Troubleshooting-Template with Versions etc. find below

since a few days the Agent-Checks on one of my SQL-Servers are failing since it is hitting the timeout of 60 secs. I’ve investigated this issue and can see in the task-manager, that the process ‘cscript.exe /Nologo “C:\ProgramData\checkmk\agent\plugins\mssql.vbs”’ runs very long (more than a minute) and consumes the whole time 100% of CPU (one Core).
I’ve tried to run the command-line manually and got a result within less than a second.

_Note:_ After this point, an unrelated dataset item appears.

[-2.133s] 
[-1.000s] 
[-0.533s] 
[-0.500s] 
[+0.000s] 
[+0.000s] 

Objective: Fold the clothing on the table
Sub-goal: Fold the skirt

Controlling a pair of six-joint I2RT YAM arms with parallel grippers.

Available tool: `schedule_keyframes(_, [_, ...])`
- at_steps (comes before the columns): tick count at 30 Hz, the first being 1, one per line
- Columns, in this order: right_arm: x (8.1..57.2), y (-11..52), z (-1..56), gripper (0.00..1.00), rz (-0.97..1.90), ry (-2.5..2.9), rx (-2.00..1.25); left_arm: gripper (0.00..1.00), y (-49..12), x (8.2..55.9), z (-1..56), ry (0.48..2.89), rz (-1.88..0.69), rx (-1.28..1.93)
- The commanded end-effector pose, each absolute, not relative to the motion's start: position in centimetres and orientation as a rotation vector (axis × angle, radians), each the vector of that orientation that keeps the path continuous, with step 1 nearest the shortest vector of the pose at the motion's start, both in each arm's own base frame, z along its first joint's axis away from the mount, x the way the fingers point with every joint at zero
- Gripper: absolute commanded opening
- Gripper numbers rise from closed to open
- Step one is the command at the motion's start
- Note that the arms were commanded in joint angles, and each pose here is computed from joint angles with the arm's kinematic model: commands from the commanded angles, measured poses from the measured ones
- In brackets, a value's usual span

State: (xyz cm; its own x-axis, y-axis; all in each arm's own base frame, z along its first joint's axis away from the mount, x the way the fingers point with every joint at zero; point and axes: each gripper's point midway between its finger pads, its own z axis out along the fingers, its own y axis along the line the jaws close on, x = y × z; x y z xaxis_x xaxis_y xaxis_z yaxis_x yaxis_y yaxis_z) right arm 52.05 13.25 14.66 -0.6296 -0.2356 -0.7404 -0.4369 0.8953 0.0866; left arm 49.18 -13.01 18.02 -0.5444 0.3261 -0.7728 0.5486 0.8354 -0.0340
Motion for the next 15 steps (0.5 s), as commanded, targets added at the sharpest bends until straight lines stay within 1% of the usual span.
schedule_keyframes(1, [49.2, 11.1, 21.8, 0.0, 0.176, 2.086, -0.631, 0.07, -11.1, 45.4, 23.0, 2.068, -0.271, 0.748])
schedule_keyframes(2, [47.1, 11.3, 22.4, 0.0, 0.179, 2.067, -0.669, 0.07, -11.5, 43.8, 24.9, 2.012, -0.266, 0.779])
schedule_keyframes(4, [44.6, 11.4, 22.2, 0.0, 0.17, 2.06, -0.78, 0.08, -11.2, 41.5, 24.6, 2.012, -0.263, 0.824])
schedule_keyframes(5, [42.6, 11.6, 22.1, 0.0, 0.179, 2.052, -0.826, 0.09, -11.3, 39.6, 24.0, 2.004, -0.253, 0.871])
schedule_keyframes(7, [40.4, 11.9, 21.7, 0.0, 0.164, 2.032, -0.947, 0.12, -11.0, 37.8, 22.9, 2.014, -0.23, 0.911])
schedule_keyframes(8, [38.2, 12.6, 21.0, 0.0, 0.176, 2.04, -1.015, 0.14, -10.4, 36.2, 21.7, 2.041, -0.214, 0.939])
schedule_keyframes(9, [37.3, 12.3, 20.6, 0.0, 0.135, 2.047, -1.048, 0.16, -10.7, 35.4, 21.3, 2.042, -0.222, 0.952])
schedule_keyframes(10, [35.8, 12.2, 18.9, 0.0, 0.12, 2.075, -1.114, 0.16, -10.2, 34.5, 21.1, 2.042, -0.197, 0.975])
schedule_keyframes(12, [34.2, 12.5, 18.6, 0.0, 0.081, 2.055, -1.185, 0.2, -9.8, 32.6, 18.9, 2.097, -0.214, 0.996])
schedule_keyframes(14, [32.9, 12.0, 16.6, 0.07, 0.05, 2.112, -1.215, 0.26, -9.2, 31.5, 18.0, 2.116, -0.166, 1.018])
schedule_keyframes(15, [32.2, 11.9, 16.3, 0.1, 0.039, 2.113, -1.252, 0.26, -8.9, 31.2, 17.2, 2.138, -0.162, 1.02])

Then I stopped the check_mk-Agent-service and started the agent manually via command-line

.\check_mk_agent.exe adhoc -showall

and did on the check-mk-server an manual netcat-request:

pfleck@mycompany-s09:~$ time echo|nc mycompany-s20.intranet.mycompany.de 6556
<<<check_mk>>>
Version: 2.0.0p24
BuildDate: May 11 2022
AgentOS: windows
Hostname: mycompany-s20
Architecture: 64bit
WorkingDirectory: C:\Program Files (x86)\checkmk\service
ConfigFile: C:\Program Files (x86)\checkmk\service\check_mk.yml
LocalConfigFile: C:\ProgramData\checkmk\agent\check_mk.user.yml
AgentDirectory: C:\Program Files (x86)\checkmk\service
PluginsDirectory: C:\ProgramData\checkmk\agent\plugins
StateDirectory: C:\ProgramData\checkmk\agent\state
ConfigDirectory: C:\ProgramData\checkmk\agent\config
TempDirectory: C:\ProgramData\checkmk\agent\tmp
LogDirectory: C:\ProgramData\checkmk\agent\log
SpoolDirectory: C:\ProgramData\checkmk\agent\spool
LocalDirectory: C:\ProgramData\checkmk\agent\local
OnlyFrom:
[...]
real    0m1,973s
user    0m0,005s
sys     0m0,004s

everything fine!
If I stop the adhoc-mode and restart the service and do the same, the time is increasing extremly:

pfleck@mycompany-s09:~$ time echo|nc mycompany-s20.intranet.mycompany.de 6556
<<<check_mk>>>
[...]
real    1m15,714s
user    0m0,001s
sys     0m0,006s

I’ve also investigated what changed at the time, beginning with this issue: About 30min prior I baked new agents and I the auto-deploy installed it on the server. The strange thing is here: I have four servers deployed with the same agent and running the mssql-script, but only one shows this strange behavior.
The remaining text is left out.